• [Description of the task]: Look through the data below and extract, unchanged, the lines from the one that contains "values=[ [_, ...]" to the one that contains "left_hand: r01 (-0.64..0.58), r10", both included.

• [Provided data]:
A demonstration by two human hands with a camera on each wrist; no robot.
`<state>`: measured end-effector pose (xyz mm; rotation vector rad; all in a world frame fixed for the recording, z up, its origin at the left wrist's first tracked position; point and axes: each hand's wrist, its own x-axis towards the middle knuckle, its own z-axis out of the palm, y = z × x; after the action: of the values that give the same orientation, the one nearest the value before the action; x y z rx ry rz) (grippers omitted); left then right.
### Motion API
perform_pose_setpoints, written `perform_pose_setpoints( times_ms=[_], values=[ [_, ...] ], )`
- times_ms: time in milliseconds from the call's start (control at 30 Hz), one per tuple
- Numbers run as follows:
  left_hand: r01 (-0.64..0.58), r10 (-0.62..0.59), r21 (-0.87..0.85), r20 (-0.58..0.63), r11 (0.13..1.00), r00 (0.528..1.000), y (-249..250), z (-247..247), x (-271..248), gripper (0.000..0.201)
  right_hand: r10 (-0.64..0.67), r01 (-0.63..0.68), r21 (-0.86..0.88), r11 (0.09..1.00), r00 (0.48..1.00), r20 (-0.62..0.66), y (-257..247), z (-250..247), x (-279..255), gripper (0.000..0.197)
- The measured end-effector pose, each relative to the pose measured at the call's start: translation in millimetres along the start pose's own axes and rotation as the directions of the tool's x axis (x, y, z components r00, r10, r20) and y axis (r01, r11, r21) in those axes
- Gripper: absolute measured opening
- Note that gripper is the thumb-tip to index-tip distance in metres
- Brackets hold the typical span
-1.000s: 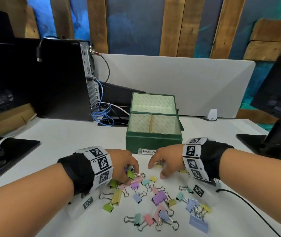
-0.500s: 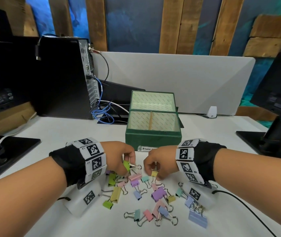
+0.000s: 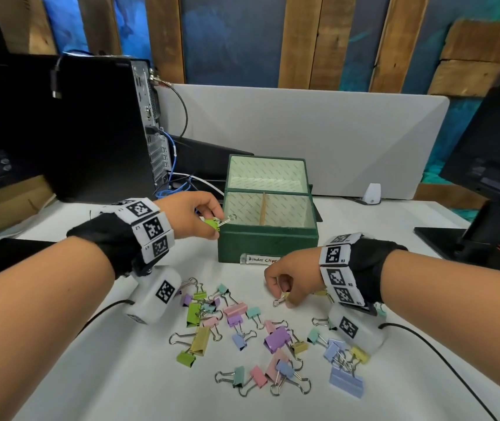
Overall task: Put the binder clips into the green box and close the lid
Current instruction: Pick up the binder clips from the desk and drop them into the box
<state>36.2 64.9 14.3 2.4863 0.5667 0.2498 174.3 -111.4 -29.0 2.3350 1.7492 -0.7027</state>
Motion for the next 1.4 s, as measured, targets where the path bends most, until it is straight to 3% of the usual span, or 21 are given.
perform_pose_setpoints(
  times_ms=[333, 600, 700, 900, 1100, 1200, 1333, 1400],
  values=[
    [-0.001, 0.000, -0.032, -0.042, 0.999, 0.999, -1, 10, 15, 0.029, -0.022, 0.011, -0.167, 0.986, 0.998, -0.064, 10, 4, 0, 0.036],
    [-0.032, 0.039, 0.057, -0.132, 0.998, 0.990, 12, 7, 38, 0.029, 0.053, -0.062, -0.065, 0.996, 0.990, -0.133, 21, -10, -10, 0.034],
    [-0.031, 0.049, 0.121, -0.148, 0.992, 0.988, 20, 8, 50, 0.029, 0.064, -0.059, 0.030, 0.998, 0.970, -0.236, 21, -25, -18, 0.031],
    [0.013, 0.017, 0.280, -0.107, 0.960, 0.994, 23, 13, 64, 0.036, 0.145, -0.016, 0.280, 0.960, 0.882, -0.448, 32, -58, -27, 0.021],
    [-0.014, 0.039, 0.256, -0.093, 0.966, 0.995, 16, 6, 41, 0.038, 0.280, -0.007, 0.380, 0.925, 0.688, -0.669, 39, -80, -15, 0.017],
    [-0.056, 0.063, 0.223, -0.026, 0.973, 0.998, 20, 3, 19, 0.033, 0.309, -0.036, 0.374, 0.927, 0.639, -0.704, 38, -87, -1, 0.014],
    [-0.129, 0.080, 0.251, 0.194, 0.959, 0.978, 31, 11, -12, 0.031, 0.314, -0.079, 0.368, 0.927, 0.700, -0.641, 40, -81, 15, 0.020],
    [-0.183, 0.072, 0.322, 0.328, 0.929, 0.942, 31, 21, -22, 0.033, 0.276, -0.067, 0.323, 0.944, 0.696, -0.663, 41, -74, 17, 0.023]
  ],
)
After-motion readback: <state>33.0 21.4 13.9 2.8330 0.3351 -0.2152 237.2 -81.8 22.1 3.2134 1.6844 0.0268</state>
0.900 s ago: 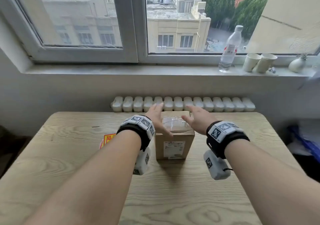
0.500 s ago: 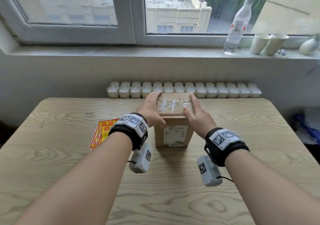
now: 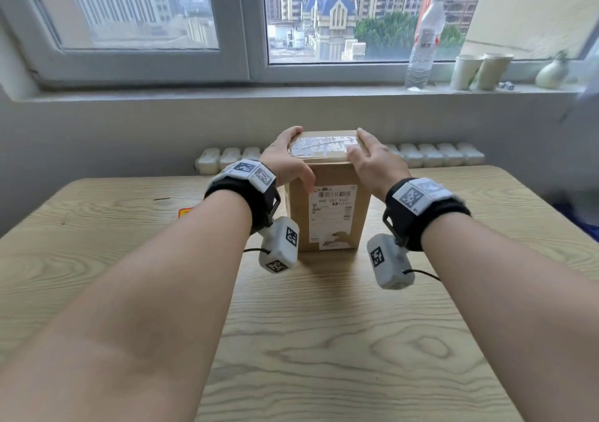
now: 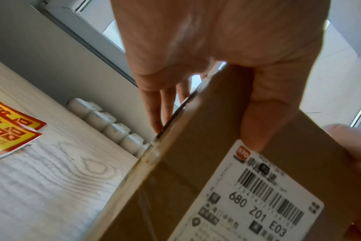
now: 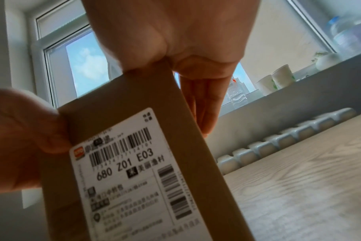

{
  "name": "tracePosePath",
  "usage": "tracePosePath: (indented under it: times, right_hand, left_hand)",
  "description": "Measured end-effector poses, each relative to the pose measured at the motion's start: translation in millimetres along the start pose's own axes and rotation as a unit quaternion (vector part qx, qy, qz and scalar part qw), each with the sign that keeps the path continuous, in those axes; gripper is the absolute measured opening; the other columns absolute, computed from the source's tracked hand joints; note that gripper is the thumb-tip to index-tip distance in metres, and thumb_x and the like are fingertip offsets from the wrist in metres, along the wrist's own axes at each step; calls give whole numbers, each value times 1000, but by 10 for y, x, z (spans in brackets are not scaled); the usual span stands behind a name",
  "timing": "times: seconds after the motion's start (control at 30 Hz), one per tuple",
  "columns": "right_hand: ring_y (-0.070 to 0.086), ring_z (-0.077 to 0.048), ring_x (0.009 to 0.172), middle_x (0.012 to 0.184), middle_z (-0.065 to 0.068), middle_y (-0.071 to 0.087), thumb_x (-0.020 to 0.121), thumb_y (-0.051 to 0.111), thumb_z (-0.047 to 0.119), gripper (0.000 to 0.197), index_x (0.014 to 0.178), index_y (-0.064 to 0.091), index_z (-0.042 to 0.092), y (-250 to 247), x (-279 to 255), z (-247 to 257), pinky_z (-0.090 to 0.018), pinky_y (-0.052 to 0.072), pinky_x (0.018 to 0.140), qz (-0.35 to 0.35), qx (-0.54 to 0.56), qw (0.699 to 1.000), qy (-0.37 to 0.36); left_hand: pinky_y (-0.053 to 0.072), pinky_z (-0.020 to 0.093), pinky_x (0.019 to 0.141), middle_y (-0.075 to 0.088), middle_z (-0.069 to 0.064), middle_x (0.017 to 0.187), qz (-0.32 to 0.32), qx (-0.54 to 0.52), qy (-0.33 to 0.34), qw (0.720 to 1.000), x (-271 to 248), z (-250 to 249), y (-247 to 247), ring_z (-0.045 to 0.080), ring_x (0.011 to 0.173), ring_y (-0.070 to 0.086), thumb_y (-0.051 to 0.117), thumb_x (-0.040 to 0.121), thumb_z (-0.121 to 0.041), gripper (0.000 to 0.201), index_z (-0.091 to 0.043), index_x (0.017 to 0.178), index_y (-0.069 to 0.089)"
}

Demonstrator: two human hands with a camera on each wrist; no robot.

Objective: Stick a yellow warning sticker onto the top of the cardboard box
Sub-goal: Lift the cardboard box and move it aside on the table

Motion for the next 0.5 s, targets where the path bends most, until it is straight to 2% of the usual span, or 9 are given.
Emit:
tracePosePath:
  times: [0.23,0.37,0.5]
  right_hand:
    - [41,-25,138,153,-2,41,98,26,50,57,151,26,28,-162,-868,71,-39,35,109,-4,-35,998,-48]
    - [43,-25,137,152,-3,42,98,27,49,57,150,28,26,-289,-1280,119,-40,36,108,-23,-45,997,-66]
    - [43,-26,137,152,-4,42,98,27,49,57,150,29,26,-302,-1555,83,-40,34,110,-25,-47,996,-66]
  left_hand:
    - [54,39,93,48,2,134,4,14,17,1000,-811,21,38,24,116,55,80,51,-3,115,-35,148,28]
    - [53,41,94,46,3,136,4,8,29,1000,-1232,-17,58,25,118,54,81,50,-4,116,-35,148,28]
    - [54,36,90,46,3,135,6,14,29,999,-1514,21,109,24,116,54,81,53,-3,115,-33,149,27]
Point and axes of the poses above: each hand's wrist, its own x-axis towards the middle knuckle, its own y-axis out of the palm, z = x × y, the point moved 6 cm from there along x, towards the middle knuckle
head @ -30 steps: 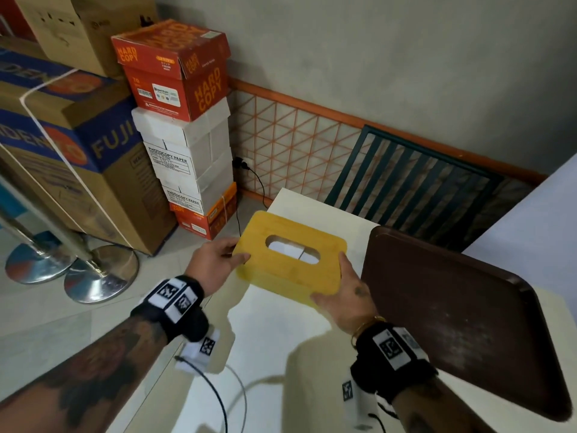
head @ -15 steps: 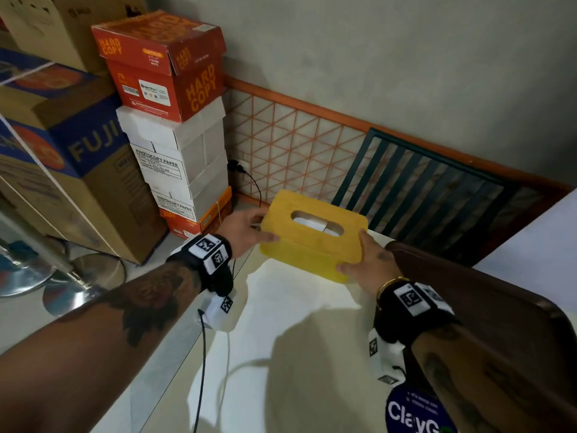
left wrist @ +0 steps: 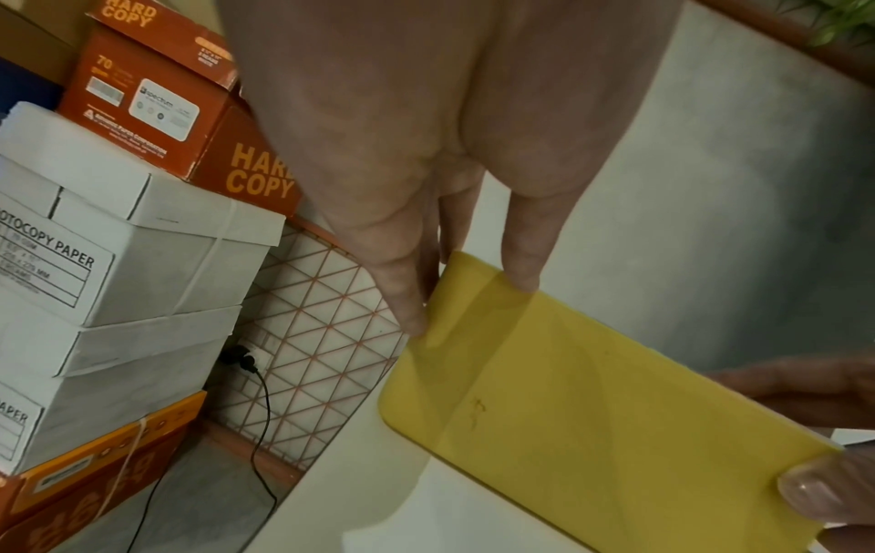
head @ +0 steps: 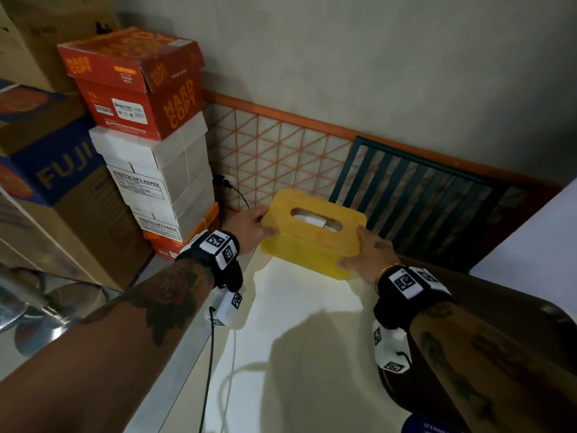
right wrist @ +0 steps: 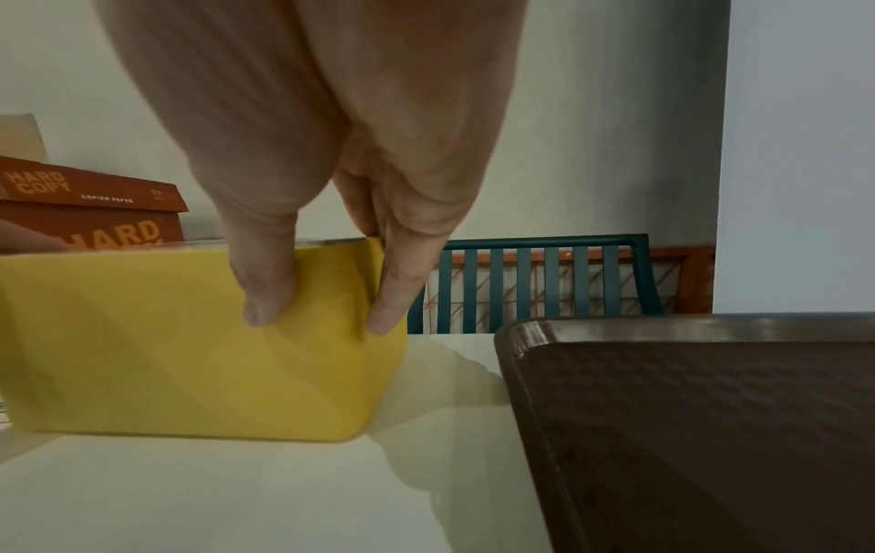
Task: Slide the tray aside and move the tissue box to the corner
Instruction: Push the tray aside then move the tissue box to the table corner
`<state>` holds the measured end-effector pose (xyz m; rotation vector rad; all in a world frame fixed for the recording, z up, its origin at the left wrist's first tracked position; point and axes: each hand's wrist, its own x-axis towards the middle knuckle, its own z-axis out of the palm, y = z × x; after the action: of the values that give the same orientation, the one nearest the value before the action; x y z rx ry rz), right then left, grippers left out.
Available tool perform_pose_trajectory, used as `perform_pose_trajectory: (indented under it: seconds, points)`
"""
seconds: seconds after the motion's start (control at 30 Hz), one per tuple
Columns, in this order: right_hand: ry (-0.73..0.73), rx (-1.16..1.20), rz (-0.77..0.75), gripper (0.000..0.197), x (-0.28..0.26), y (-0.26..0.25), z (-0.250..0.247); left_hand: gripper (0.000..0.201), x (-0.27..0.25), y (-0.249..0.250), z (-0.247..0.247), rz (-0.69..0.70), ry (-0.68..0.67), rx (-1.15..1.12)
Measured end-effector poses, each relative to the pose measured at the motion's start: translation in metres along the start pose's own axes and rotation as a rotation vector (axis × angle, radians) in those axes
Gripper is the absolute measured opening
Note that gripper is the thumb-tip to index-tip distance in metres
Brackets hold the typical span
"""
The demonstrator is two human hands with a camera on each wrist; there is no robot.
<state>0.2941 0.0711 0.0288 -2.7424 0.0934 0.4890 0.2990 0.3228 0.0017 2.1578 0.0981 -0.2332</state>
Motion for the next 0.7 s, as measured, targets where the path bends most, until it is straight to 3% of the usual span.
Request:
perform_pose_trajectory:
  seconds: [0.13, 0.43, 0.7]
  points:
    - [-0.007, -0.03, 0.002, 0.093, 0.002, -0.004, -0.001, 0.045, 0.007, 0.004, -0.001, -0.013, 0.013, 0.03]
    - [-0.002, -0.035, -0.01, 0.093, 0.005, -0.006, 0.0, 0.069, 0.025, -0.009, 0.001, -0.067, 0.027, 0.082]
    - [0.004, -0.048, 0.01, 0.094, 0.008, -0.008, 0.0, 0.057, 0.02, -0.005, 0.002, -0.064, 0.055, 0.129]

• [Your solution]:
perform_pose_setpoints, written `perform_pose_setpoints( times_ms=[_], values=[ [_, ...] ], )`
- times_ms: time in milliseconds from the call's start (control at 30 Hz), one per tuple
- Numbers run as follows:
  left_hand: r01 (-0.64..0.58), r10 (-0.62..0.59), r21 (-0.87..0.85), r20 (-0.58..0.63), r11 (0.13..1.00), r00 (0.528..1.000), y (-249..250), z (-247..247), x (-271..248), gripper (0.000..0.201)

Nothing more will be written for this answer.